While it produces no sensations for you to detect, an entire natural ecosystem is living in your digestive tract. In the average person, 100 trillion microorganisms reside in the healthy bowel with more than 500 different species accounted for in their vast numbers. Some of these bacteria are harmful and can produce symptoms of illness. However, there are healthy good bacteria present to keep them in check. Among these bacteria are Lactobacillus acidophilus and bifidobacterium or bifidus. In some people, levels of the healthy bacteria are below the norm. Low levels can be caused by taking antibiotics, which kill good bacteria. This allows harmful bacteria to reproduce rapidly and cause various symptoms. Probiotic rich foods and dietary supplements may help to re-balance the gut. They add live cultured good bacteria to the stomach. In addition, the healthy bacteria may assist with digestion, strengthen the immune system and help nutrients become absorbed more efficiently.

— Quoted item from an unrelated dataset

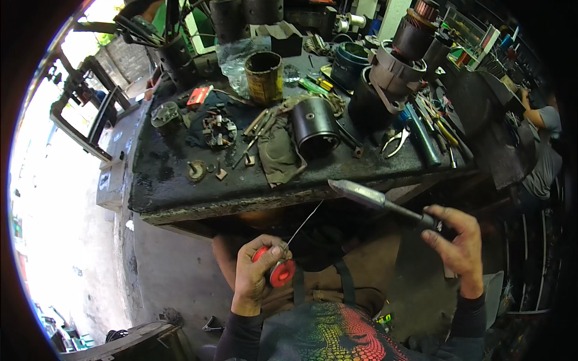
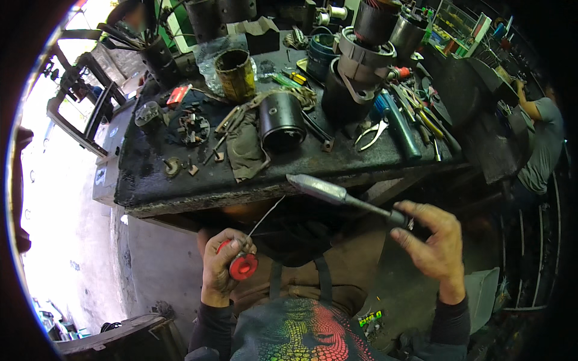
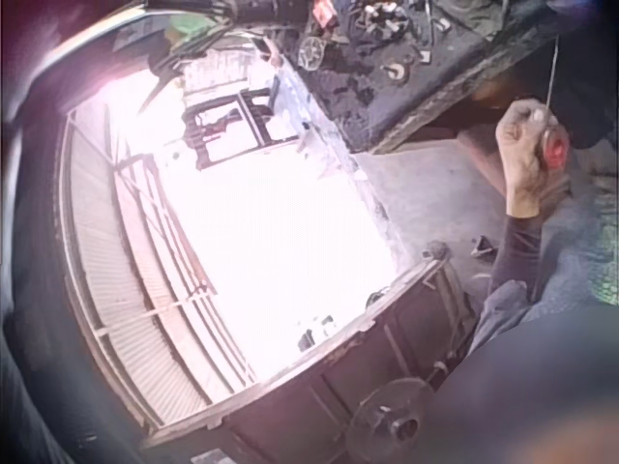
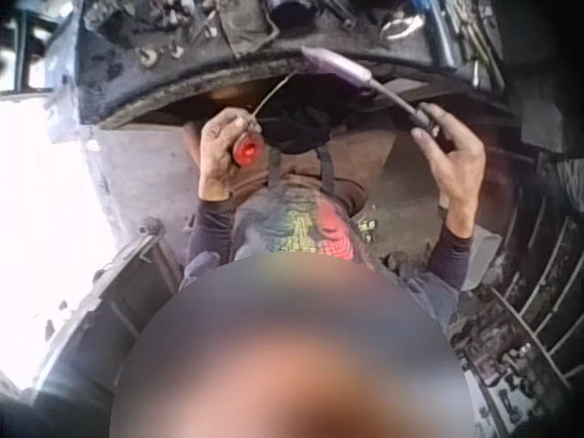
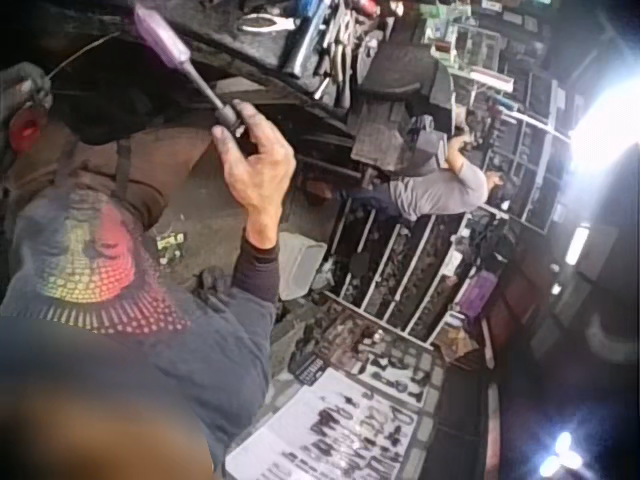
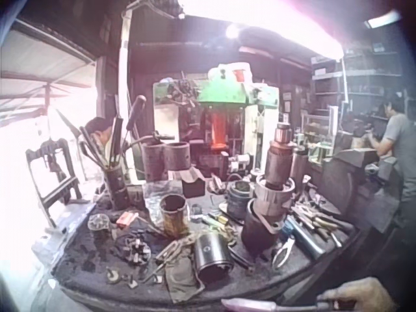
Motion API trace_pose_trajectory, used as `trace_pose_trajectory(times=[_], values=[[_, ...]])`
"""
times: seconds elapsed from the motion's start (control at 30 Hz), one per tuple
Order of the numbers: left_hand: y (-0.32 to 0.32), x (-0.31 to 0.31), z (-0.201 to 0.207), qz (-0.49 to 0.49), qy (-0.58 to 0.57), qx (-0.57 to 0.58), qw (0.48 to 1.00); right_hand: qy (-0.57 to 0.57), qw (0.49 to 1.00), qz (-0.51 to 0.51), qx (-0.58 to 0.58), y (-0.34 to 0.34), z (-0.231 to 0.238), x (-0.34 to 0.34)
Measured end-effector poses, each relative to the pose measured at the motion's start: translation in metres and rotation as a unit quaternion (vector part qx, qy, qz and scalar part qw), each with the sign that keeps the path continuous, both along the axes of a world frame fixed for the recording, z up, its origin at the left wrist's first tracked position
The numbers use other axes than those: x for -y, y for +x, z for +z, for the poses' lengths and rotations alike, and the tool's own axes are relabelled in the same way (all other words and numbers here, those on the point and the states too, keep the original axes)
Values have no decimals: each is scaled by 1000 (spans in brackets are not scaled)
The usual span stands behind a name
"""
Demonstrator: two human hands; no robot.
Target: The person assembles small electrical components on a workbench. They use pliers to adjust parts, apply grease with a brush, and insert a copper wire into a cylindrical housing. The person also handles a spool of wire and various small metal pieces.
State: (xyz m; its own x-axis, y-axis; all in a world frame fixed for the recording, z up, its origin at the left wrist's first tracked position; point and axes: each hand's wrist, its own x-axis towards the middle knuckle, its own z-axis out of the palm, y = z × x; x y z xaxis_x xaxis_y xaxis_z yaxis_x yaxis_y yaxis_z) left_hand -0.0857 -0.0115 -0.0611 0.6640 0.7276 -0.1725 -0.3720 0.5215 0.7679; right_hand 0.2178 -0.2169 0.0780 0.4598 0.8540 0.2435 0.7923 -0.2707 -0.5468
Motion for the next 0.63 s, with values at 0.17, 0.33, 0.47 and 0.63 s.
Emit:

Lactobacillus predominantly live in your small bowel (the portion of your gut that follows the stomach). Probiotics containing Lactobacillus sp. help to repopulate the small intestine with friendly organisms that aid in supporting digestion and immune function. The most beneficial are L. acidophilus, L. plantarum, and L. paracasei. One study found Lactobacillus acidophilus could reduce gut inflammation. L. rhamnosus helps increase GABA expression (an inhibitory neurotransmitter that helps you feel relaxed) in the brain, resulting in lower anxiety and depression-related behavior. Another found that a combination of Lactobacillus and Bifidobacteria (which we'll talk about next) improved symptoms of bloating in patients with functional bowel disorders, and yet another found that when people took the Lactobacillus rhamnosus GG strain, it significantly reduced the risk for antibiotic-associated diarrhea.